Usut punya usut, Eriana akhirnya tahu apa yang terjadi. Tak perlu ditanya, tawanya meledak dan Satria makin uring-uringan.
Namun, setidaknya Eriana bersyukur. Mungkin karena itulah mengapa Satria tidak mendebat keinginan Eriana untuk menuntaskan dua minggunya. Bahkan Satria pun meyakinkan keluarga mereka.
Jadi rasanya wajar sekali bila Eriana kerap teringat kejadian itu. Apalagi ia pun tidak keberatan sama sekali untuk terus tersenyum geli seorang diri. Bagaimana ya? Bagi Eriana, itu benar-benar kejadian langka yang akan selalu ia ingat sepanjang masa.
"Jangan kelelahan. Jaga makan dan istirahat. Langsung pulang kalau merasa nggak enak."
Tuntas mengatakan itu, Satria membuang napas. Lalu balik badan. Membelakangi Eriana yang susah setengah mati untuk menahan tawa.

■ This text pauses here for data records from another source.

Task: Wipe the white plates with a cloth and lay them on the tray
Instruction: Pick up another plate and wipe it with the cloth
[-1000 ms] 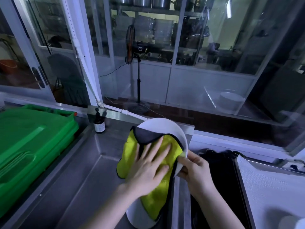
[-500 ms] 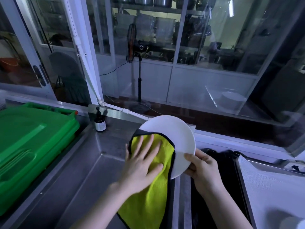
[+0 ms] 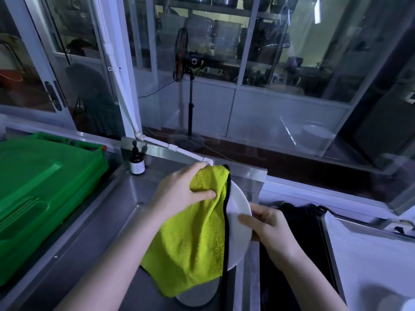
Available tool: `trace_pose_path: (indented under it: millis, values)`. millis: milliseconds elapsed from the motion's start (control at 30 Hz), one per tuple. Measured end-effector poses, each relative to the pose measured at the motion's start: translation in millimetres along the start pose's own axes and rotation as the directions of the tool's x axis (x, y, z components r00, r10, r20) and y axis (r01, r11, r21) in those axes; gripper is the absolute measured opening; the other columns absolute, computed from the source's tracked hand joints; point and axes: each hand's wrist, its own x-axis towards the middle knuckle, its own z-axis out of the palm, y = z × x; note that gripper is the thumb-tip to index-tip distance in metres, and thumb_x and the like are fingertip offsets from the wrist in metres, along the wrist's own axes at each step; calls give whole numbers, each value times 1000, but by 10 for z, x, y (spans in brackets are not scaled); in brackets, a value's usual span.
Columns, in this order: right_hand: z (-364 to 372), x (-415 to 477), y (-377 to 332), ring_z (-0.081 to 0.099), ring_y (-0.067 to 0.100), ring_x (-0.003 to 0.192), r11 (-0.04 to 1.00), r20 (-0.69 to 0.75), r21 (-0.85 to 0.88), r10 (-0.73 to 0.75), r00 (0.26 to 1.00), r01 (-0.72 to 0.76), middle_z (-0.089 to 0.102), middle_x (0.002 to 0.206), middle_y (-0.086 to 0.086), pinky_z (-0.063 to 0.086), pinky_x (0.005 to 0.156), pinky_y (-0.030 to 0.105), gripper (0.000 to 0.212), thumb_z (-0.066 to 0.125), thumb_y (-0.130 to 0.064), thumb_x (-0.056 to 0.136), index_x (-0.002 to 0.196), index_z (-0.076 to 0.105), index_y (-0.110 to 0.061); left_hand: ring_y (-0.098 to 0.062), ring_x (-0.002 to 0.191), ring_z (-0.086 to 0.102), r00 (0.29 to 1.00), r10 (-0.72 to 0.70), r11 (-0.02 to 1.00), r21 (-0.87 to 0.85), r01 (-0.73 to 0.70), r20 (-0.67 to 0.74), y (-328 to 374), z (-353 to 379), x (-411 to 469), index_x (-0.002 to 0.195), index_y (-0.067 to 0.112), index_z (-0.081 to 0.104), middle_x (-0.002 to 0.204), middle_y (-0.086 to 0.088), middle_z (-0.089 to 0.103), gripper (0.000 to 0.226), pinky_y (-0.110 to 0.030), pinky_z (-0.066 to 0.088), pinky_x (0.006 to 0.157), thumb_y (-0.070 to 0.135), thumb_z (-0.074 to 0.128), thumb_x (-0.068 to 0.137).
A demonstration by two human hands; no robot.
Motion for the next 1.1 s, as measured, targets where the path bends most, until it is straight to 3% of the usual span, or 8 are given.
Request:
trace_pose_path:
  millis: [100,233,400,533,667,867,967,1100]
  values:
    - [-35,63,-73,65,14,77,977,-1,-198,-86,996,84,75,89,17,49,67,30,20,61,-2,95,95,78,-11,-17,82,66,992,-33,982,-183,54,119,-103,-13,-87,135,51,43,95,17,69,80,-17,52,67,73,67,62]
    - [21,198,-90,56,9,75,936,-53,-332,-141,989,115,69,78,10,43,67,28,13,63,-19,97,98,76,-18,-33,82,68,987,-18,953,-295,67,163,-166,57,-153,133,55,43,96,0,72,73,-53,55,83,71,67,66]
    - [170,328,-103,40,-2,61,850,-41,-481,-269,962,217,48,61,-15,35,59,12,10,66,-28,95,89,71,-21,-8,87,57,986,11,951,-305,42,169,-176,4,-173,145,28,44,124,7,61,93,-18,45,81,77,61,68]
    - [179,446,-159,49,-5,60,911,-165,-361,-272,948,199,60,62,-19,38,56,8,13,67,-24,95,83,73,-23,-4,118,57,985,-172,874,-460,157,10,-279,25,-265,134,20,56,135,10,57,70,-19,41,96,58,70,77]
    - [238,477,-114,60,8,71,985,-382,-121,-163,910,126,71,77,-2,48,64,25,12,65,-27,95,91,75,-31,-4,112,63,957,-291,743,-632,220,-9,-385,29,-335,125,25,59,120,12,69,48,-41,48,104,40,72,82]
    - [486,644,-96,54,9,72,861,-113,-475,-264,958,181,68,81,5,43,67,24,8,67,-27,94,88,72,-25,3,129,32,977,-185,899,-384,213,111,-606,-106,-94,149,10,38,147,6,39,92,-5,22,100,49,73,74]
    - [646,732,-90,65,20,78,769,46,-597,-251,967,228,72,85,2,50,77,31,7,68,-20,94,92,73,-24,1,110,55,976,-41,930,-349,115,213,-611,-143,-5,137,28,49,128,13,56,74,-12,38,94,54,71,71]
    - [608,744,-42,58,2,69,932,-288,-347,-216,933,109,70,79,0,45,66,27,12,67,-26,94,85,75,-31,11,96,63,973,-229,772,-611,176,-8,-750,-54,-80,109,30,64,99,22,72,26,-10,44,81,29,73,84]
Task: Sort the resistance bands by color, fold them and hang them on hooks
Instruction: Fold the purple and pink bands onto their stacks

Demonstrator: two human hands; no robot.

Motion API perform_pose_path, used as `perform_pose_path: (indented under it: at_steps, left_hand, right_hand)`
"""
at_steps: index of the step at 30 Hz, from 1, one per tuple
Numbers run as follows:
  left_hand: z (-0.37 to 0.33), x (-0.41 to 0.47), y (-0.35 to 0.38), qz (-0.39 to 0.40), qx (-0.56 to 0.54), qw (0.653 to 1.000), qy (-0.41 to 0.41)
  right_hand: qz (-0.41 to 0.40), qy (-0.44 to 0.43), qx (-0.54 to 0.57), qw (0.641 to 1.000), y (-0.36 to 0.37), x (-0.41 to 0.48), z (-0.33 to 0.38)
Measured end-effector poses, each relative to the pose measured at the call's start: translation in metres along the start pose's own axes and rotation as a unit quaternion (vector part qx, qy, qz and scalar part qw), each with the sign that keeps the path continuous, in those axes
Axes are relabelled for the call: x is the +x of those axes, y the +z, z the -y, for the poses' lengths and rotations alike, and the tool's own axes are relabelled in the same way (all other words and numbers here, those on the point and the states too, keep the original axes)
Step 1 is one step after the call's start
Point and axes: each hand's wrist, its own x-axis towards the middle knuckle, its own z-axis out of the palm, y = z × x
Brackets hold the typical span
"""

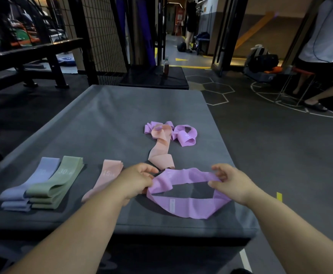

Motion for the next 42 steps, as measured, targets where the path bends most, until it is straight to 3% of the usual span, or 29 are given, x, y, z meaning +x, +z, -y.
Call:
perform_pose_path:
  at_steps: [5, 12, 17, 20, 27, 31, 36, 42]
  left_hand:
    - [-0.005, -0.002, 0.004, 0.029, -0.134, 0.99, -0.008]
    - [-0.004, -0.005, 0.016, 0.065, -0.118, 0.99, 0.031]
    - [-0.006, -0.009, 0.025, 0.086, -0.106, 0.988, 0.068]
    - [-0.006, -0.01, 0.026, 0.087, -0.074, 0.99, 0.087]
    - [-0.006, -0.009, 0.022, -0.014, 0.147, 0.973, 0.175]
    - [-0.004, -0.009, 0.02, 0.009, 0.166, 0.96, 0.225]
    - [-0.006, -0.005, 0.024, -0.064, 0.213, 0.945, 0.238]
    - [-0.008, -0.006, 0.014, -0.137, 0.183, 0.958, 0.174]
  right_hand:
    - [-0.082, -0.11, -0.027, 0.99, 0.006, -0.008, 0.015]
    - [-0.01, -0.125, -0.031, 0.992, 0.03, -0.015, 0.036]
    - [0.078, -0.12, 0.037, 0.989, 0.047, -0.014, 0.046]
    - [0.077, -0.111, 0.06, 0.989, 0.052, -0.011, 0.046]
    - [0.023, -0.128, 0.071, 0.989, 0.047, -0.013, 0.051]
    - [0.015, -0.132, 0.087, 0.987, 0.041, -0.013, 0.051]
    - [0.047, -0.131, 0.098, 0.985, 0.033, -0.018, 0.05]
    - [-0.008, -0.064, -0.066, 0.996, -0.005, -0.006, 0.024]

Tentunya Eriana tidak akan memanfaatkan kesempatan langka tersebut. Alhasil ia beringsut. Mendekati Satria, memegang pundaknya, dan berbisik.
"Jadi ... nggak apa-apa kalau delapan jam?"
Cuma suara decakan Satria yang terdengar. Ia menggerakkan tangan hingga sentuhan Eriana bergeser.
Kikik Eriana terdengar lagi. Namun, ia belum berhenti.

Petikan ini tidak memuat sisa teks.